OpenAI Sora Android App: AI-Powered Development with Codex

OpenAI's Android version of the Sora application was developed by a four-person engineering team in 28 days, with approximately 85% of the code generated by an AI agent named Codex. The app, launched in November, quickly became the top download on the Google Play Store, with users generating over 1 million videos within 24 hours.

AI-Assisted Development of Sora Android

The development sprint for the Sora Android app took place between October 8 and November 5. During this period, the four-member team collaborated with Codex, consuming an estimated 5 billion tokens. The application achieved a 99.9% crash-free rate upon release, despite its rapid development. The team utilized an early version of the GPT-5.1-Codex model.

Codex, a tool for generating code, has become integral to OpenAI's internal development, accounting for 70% of the company's weekly pull requests five months after its initial release.

Agile Development and Brooks's Law

OpenAI opted for a small, agile team to develop the Sora Android app, adhering to the principle often attributed to Fred Brooks, which suggests that adding more people to a late software project can delay it further. The company equipped its four engineers with Codex to maximize individual productivity. This approach allowed them to release an internal build of Sora Android within 18 days, followed by a public release 10 days later.

AI Iterates AI: Self-Evolution

Within OpenAI, engineers frequently use Codex, including its open-source command-line interface version. Alexander Embiricos, Codex Product Lead, noted that Codex monitors its own training processes and handles user feedback, effectively "deciding" its next steps. Codex also writes much of the research harness for its own training runs, and OpenAI is exploring having it monitor its own training process.

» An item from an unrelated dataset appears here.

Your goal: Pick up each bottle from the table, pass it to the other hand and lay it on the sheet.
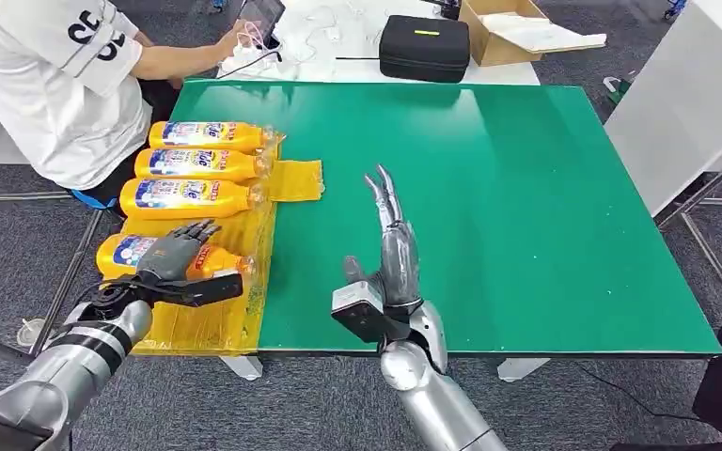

This recursive development model, where tools are used to create better tools, mirrors historical advancements in computing. For instance, early integrated circuits designed manually eventually led to electronic design automation (EDA) software that enabled the creation of far more complex circuits. OpenAI's use of Codex to build and improve Codex follows a similar pattern, with each generation of tool capabilities feeding into the next.

Collaboration with Codex

OpenAI engineers approach Codex as a "newly hired senior engineer," focusing their efforts on directing and reviewing code rather than writing it from scratch. This method, termed "Vibe engineering" by AI researcher Simon Willison, emphasizes human oversight and iterative feedback loops.

Codex excels at understanding large codebases, generating unit tests for various edge cases, and responding to feedback, such as debugging based on CI failure logs. It also allows for massive parallelism, enabling developers to test multiple ideas simultaneously. During design discussions, Codex serves as a generative tool, identifying potential failure points and proposing solutions, such as memory optimization for video players.

However, Codex requires human guidance for tasks involving inferring unknowns, such as preferred architectural patterns, product strategies, or unwritten internal rules. It also cannot assess the user experience of an application on a physical device. To address this, OpenAI engineers provide Codex with clear goals, constraints, and explicit rules, often embedding AGENT.md files throughout the codebase to ensure consistent guidance.

Structured Approach and Cross-Platform Capabilities

The OpenAI team found that providing a well-planned foundation, including defining the app's architecture, modularity, and core functionalities, was crucial for Codex's effectiveness. Attempting a "zero-shot" approach, where Codex was simply instructed to "Build the Sora Android App based on the iOS code," proved unsuccessful due to a lack of context regarding endpoints, data, and user flows.

The development workflow evolved to include a planning phase where Codex helps clarify system and code interactions before execution. This involves asking Codex to summarize related files and data flows, with manual refinement of its understanding. The resulting plan, akin to a miniature design document, guides Codex's step-by-step implementation.

OpenAI leveraged its existing iOS codebase by pointing Codex to both iOS and backend codebases to inform the Android development. The team noted that underlying application logic is portable across platforms, and specific examples provide powerful context for Codex. By placing iOS, backend, and Android repositories in the same environment, engineers could prompt Codex to implement equivalent behavior on Android based on iOS implementations.

Retrospective and Future Implications

At the conclusion of the 28-day sprint, AI-assisted development had become a standard practice for OpenAI. Ed Bayes, a Codex team designer, highlighted the integration of Codex with project management tools like Linear and communication platforms such as Slack, allowing team members to assign programming tasks directly to the AI agent. This integration fosters a "colleague relationship" where Codex can propose pull requests and participate in review cycles.

While Codex significantly enhances development speed, OpenAI emphasizes that human understanding of systems and long-term collaboration with AI remain essential. The company believes that AI-assisted programming empowers developers to focus on higher-leverage tasks, returning to the core aspects of software engineering. OpenAI hopes its experience will inspire broader adoption and further development of AI tools like Codex.